* [EXERCISE OBJECTIVE]: Only the pictures are to be omitted; every entry beneath should otherwise be duplicated exactly.

* [DATA TO USE]:
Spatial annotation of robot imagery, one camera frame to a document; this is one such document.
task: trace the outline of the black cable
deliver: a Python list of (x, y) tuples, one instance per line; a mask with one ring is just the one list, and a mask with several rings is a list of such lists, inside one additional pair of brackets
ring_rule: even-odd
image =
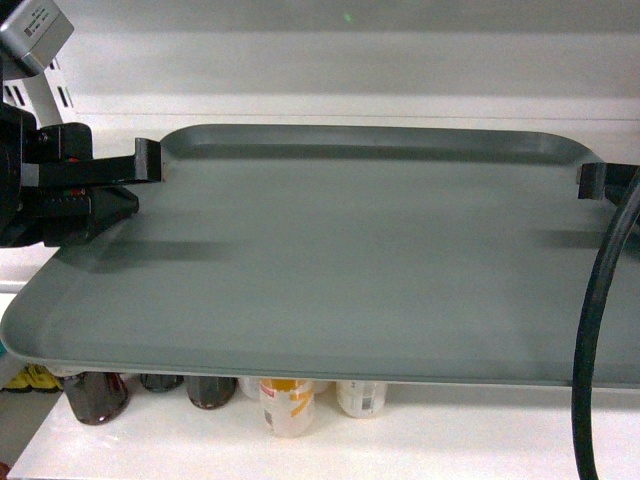
[(640, 169), (609, 224), (584, 296), (573, 358), (571, 424), (576, 466), (581, 480), (597, 480), (591, 432), (591, 386), (598, 346), (598, 334), (613, 274), (636, 219), (640, 215)]

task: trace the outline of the plastic bottle
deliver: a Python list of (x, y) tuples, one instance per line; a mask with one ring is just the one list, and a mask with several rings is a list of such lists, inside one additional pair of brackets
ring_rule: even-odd
[(102, 425), (116, 418), (129, 403), (129, 392), (117, 373), (48, 368), (61, 380), (71, 410), (79, 422)]
[(168, 392), (180, 386), (184, 378), (182, 375), (158, 375), (154, 373), (140, 374), (140, 383), (150, 392)]
[(315, 416), (311, 380), (263, 378), (260, 400), (267, 425), (279, 437), (301, 435)]
[(338, 403), (347, 415), (367, 418), (384, 407), (387, 384), (383, 382), (336, 382)]
[(313, 393), (315, 393), (316, 395), (320, 395), (321, 393), (326, 392), (330, 385), (331, 382), (327, 382), (325, 380), (314, 380)]
[(238, 379), (240, 390), (251, 400), (260, 400), (260, 379), (254, 377), (242, 377)]
[(198, 408), (213, 410), (231, 400), (236, 391), (236, 379), (229, 377), (188, 376), (187, 394)]

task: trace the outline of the dark bottle
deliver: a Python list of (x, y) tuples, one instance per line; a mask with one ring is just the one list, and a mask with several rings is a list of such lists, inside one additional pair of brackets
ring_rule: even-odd
[(73, 414), (86, 425), (113, 420), (129, 402), (127, 387), (117, 373), (82, 372), (61, 380)]
[(140, 374), (140, 383), (150, 392), (168, 392), (182, 385), (182, 375), (158, 375), (154, 373)]
[(206, 410), (221, 407), (236, 391), (235, 378), (189, 376), (186, 382), (191, 403)]

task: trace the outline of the gray tray
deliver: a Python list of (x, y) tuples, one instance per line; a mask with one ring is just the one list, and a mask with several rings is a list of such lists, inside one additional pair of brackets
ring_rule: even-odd
[[(568, 384), (613, 208), (542, 133), (206, 125), (162, 140), (138, 215), (63, 248), (1, 325), (89, 370)], [(596, 381), (640, 384), (640, 264), (619, 264)]]

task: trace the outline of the white bottle
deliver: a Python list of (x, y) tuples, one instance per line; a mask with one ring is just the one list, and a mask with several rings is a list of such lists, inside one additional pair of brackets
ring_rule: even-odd
[(260, 380), (264, 418), (274, 435), (297, 437), (313, 421), (315, 403), (311, 380)]
[(387, 384), (383, 382), (342, 381), (336, 382), (338, 403), (347, 415), (367, 418), (384, 407)]
[(241, 377), (238, 379), (240, 390), (251, 400), (260, 400), (260, 379), (255, 377)]
[(331, 382), (326, 382), (324, 380), (314, 380), (313, 381), (313, 393), (316, 395), (320, 395), (321, 393), (326, 392), (327, 388), (331, 385)]

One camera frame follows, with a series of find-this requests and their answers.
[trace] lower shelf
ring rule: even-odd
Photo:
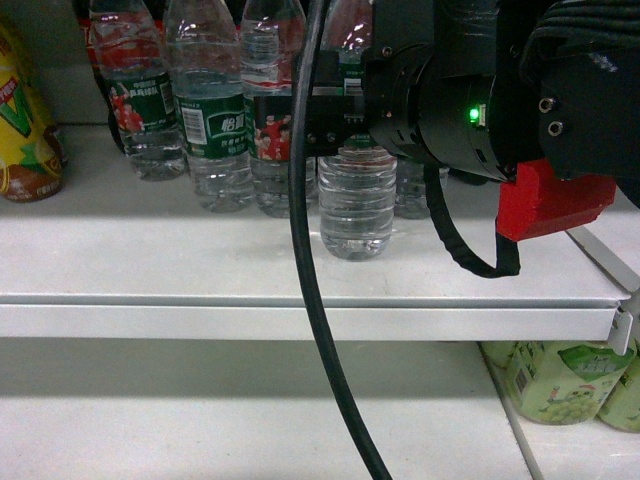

* [ANSWER]:
Spatial annotation of robot imagery, one camera frame to a document; this is one such document.
task: trace the outline of the black cable
deliver: a Python list of (x, y) tuples, one instance per line; a mask with one ring is just the one list, and a mask with several rings is a list of such lists, inside one additional pair of brackets
ring_rule: even-odd
image =
[(640, 169), (609, 224), (584, 296), (573, 358), (571, 424), (576, 466), (581, 480), (597, 480), (591, 432), (591, 386), (598, 346), (598, 334), (613, 274), (636, 219), (640, 215)]

task: trace the outline of the plastic bottle
deliver: a Python list of (x, y) tuples, one instance per line; a mask with one ring is just the one list, and a mask with several rings is a list of such lists, inside one additional pair of brackets
ring_rule: even-odd
[(102, 425), (116, 418), (129, 403), (129, 392), (117, 373), (48, 368), (61, 380), (71, 410), (79, 422)]
[(168, 392), (180, 386), (184, 378), (182, 375), (158, 375), (154, 373), (140, 374), (140, 383), (150, 392)]
[(315, 416), (311, 380), (263, 378), (260, 400), (267, 425), (279, 437), (301, 435)]
[(338, 403), (347, 415), (367, 418), (384, 407), (387, 384), (383, 382), (336, 382)]
[(313, 393), (315, 393), (316, 395), (320, 395), (321, 393), (326, 392), (330, 385), (331, 382), (327, 382), (325, 380), (314, 380)]
[(238, 379), (240, 390), (251, 400), (260, 400), (260, 379), (254, 377), (242, 377)]
[(198, 408), (213, 410), (231, 400), (236, 391), (236, 379), (229, 377), (188, 376), (187, 394)]

task: trace the outline of the dark bottle
deliver: a Python list of (x, y) tuples, one instance per line; a mask with one ring is just the one list, and a mask with several rings is a list of such lists, inside one additional pair of brackets
ring_rule: even-odd
[(73, 414), (86, 425), (113, 420), (129, 402), (127, 387), (117, 373), (82, 372), (61, 380)]
[(140, 374), (140, 383), (150, 392), (168, 392), (182, 385), (182, 375), (158, 375), (154, 373)]
[(206, 410), (221, 407), (236, 391), (235, 378), (189, 376), (186, 382), (191, 403)]

task: trace the outline of the gray tray
deliver: a Python list of (x, y) tuples, one instance per line; a mask with one ring is just the one list, and a mask with several rings is a list of such lists, inside one additional pair of brackets
ring_rule: even-odd
[[(568, 384), (613, 208), (542, 133), (206, 125), (162, 140), (138, 215), (63, 248), (1, 325), (89, 370)], [(596, 381), (640, 384), (640, 264), (619, 264)]]

task: trace the outline of the white bottle
deliver: a Python list of (x, y) tuples, one instance per line; a mask with one ring is just the one list, and a mask with several rings is a list of such lists, inside one additional pair of brackets
ring_rule: even-odd
[(260, 380), (264, 418), (274, 435), (297, 437), (313, 421), (315, 403), (311, 380)]
[(387, 384), (383, 382), (342, 381), (336, 382), (338, 403), (347, 415), (367, 418), (384, 407)]
[(241, 377), (238, 379), (240, 390), (251, 400), (260, 400), (260, 379), (255, 377)]
[(331, 382), (326, 382), (324, 380), (314, 380), (313, 381), (313, 393), (316, 395), (320, 395), (321, 393), (326, 392), (327, 388), (331, 385)]

One camera frame follows, with a series of find-this requests and their answers.
[trace] lower shelf
ring rule: even-odd
Photo:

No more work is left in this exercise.